**RECORDS FOR THE TASK**
»»

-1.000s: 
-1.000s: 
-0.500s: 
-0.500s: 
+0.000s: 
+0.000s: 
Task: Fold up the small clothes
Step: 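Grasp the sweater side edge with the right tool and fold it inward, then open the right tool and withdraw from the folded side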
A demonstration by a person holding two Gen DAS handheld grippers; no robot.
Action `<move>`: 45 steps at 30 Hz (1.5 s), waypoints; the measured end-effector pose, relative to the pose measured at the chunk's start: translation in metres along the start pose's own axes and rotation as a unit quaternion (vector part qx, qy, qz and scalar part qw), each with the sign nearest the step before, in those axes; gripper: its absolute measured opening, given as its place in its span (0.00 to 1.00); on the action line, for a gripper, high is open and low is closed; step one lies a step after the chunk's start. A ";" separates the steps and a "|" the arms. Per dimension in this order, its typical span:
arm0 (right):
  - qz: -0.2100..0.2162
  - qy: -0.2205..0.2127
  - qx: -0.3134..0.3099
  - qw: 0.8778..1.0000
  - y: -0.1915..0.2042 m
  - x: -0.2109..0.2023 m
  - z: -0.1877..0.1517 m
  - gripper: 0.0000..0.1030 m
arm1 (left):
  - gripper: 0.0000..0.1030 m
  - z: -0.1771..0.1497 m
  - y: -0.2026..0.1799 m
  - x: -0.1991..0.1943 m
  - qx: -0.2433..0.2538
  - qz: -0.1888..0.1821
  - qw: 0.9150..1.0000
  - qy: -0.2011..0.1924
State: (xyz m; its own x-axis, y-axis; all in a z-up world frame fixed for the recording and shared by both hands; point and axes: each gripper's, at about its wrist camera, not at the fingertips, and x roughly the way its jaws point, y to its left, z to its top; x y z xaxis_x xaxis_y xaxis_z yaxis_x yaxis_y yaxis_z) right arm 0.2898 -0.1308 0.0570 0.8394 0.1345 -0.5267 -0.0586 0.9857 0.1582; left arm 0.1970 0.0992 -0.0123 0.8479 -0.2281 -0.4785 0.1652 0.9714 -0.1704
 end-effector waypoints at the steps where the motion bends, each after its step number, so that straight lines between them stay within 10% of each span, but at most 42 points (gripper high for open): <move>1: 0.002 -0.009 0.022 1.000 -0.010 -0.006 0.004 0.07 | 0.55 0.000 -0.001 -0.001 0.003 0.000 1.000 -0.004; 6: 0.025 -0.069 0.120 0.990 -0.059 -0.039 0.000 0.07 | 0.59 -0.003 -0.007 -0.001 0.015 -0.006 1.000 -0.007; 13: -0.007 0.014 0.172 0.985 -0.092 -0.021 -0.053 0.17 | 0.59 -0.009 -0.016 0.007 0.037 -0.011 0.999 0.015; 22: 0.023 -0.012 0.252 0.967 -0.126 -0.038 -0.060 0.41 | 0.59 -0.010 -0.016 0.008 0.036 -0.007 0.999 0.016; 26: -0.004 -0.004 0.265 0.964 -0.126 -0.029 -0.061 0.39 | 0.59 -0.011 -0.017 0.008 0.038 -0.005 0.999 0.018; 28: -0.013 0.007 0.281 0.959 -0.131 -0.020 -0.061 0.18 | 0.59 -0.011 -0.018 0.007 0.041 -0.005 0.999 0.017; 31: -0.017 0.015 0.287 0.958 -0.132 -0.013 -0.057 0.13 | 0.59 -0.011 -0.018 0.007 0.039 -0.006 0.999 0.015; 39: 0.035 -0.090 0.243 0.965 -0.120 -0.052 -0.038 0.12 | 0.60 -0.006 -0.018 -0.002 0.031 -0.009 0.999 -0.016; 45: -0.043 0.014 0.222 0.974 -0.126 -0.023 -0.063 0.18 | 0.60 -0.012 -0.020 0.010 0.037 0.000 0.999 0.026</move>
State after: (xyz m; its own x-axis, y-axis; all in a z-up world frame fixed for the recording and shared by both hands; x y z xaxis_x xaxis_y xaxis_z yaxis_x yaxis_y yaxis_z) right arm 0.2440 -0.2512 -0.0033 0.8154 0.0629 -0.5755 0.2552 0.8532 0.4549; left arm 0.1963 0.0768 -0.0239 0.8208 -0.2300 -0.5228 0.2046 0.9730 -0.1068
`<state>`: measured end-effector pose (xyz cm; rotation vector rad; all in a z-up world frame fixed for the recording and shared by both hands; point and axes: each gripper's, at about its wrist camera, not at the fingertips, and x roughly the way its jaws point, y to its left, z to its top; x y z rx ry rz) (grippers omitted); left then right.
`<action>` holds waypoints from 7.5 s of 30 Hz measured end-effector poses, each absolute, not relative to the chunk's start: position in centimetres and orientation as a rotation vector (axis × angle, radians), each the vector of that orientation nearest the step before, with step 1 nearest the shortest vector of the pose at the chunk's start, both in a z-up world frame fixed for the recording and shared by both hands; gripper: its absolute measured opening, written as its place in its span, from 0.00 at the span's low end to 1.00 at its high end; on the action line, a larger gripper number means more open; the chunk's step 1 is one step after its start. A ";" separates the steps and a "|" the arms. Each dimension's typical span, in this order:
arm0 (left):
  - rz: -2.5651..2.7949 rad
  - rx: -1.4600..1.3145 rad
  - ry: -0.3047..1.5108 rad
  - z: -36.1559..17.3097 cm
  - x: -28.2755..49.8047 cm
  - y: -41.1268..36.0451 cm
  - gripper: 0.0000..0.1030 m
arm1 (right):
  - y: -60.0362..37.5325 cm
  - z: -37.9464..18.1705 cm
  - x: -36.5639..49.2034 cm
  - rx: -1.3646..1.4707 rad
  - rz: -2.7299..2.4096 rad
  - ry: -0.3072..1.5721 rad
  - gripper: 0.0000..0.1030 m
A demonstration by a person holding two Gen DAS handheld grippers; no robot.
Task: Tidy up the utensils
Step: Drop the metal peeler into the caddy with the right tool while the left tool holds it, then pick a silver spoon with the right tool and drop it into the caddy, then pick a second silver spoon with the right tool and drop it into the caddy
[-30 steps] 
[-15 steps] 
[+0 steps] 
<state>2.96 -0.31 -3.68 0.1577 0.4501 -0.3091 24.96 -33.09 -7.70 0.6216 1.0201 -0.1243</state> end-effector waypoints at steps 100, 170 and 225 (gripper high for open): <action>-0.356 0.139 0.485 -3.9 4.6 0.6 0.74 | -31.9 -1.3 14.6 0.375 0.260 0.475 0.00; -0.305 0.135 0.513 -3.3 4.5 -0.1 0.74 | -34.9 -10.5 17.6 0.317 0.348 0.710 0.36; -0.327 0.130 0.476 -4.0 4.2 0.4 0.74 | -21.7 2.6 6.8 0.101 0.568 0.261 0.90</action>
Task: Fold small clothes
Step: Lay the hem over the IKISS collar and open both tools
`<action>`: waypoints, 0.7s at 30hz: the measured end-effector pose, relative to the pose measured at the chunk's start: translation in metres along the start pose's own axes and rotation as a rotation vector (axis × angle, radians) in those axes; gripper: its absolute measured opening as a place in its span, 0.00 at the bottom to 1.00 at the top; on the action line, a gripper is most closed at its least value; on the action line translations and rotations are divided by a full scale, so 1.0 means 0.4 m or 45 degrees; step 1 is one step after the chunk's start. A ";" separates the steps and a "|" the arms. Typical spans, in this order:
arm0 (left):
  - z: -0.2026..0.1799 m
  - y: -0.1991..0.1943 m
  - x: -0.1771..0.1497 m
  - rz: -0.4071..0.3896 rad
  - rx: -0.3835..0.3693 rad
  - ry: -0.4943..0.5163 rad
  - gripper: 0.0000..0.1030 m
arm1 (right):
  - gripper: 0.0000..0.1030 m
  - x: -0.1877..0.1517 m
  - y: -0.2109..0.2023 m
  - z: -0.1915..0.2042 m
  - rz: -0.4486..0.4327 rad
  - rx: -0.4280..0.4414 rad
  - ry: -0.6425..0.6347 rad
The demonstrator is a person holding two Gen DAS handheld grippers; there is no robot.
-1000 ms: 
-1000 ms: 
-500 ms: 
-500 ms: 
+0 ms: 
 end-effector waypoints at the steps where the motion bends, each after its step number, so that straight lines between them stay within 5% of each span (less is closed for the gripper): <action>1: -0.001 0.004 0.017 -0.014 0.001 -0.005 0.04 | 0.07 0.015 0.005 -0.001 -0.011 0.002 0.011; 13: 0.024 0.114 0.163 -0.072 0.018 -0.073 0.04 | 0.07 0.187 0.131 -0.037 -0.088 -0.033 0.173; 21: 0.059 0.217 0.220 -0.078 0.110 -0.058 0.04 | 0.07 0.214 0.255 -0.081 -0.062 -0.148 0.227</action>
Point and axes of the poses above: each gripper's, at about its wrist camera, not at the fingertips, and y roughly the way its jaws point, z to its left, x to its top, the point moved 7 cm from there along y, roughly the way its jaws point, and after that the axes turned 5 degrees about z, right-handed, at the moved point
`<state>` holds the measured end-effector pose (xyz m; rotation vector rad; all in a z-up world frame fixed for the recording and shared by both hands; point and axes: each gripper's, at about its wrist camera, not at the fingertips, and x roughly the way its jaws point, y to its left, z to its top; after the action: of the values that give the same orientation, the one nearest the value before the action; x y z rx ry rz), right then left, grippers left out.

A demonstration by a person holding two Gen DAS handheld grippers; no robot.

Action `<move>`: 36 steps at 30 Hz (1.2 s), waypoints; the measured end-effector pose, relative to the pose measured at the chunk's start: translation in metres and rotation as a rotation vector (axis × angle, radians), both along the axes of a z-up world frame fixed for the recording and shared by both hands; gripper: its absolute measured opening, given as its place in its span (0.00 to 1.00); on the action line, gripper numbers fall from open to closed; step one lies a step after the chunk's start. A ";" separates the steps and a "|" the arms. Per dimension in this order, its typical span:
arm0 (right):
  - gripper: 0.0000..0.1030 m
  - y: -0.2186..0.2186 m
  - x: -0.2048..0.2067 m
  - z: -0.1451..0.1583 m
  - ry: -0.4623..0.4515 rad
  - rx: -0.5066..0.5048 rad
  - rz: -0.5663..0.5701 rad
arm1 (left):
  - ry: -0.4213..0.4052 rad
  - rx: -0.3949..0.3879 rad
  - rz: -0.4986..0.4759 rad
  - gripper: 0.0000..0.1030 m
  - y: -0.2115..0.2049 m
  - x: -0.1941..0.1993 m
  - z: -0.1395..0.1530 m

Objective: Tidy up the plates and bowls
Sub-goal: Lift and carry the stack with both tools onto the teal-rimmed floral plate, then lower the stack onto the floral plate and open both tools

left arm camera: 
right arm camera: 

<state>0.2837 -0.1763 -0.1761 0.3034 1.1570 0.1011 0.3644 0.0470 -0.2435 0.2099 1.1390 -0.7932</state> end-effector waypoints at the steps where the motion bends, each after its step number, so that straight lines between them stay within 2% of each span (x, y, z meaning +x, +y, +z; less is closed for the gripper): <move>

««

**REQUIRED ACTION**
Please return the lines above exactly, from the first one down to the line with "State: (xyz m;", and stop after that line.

**RESULT**
-1.000s: 
-1.000s: 
-0.500s: 
-0.500s: 
+0.000s: 
+0.000s: 
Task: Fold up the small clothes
Step: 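Grasp the sweater side edge with the right tool and fold it inward, then open the right tool and withdraw from the folded side
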A demonstration by a person holding two Gen DAS handheld grippers; no robot.
Action `<move>`: 45 steps at 30 Hz (1.5 s), waypoints; the measured end-effector pose, relative to the pose measured at the chunk's start: translation in metres along the start pose's own axes and rotation as a unit quaternion (vector part qx, qy, qz and scalar part qw), each with the sign nearest the step before, in those axes; gripper: its absolute measured opening, given as its place in its span (0.00 to 1.00); on the action line, for a gripper, high is open and low is closed; step one lies a step after the chunk's start. A ";" separates the steps and a "|" the arms. Per dimension in this order, its typical span:
arm0 (right):
  - qz: -0.2100..0.2162
  - qy: -0.2205..0.2127
  - qx: -0.3134..0.3099
  - qw: 0.8778..1.0000
  - y: -0.1915..0.2042 m
  - x: -0.2109..0.2023 m
  - z: -0.1877..0.1517 m
  - gripper: 0.0000..0.1030 m
arm1 (left):
  - gripper: 0.0000..0.1030 m
  - z: -0.1771..0.1497 m
  - y: -0.2026..0.1799 m
  - x: -0.1991..0.1943 m
  - qx: -0.2433..0.2538
  - qz: -0.1888..0.1821
  - qw: 0.9150..1.0000
  - qy: -0.2011..0.1924
State: (xyz m; its own x-axis, y-axis; all in a z-up world frame fixed for the recording and shared by both hands; point and axes: each gripper's, at about its wrist camera, not at the fingertips, and x roughly the way its jaws point, y to its left, z to its top; x y z xaxis_x xaxis_y xaxis_z yaxis_x yaxis_y yaxis_z) right arm 0.2898 -0.1308 0.0570 0.8394 0.1345 -0.5267 -0.0586 0.9857 0.1582; left arm 0.1970 0.0992 -0.0123 0.8479 -0.2281 -0.4785 0.1652 0.9714 -0.1704

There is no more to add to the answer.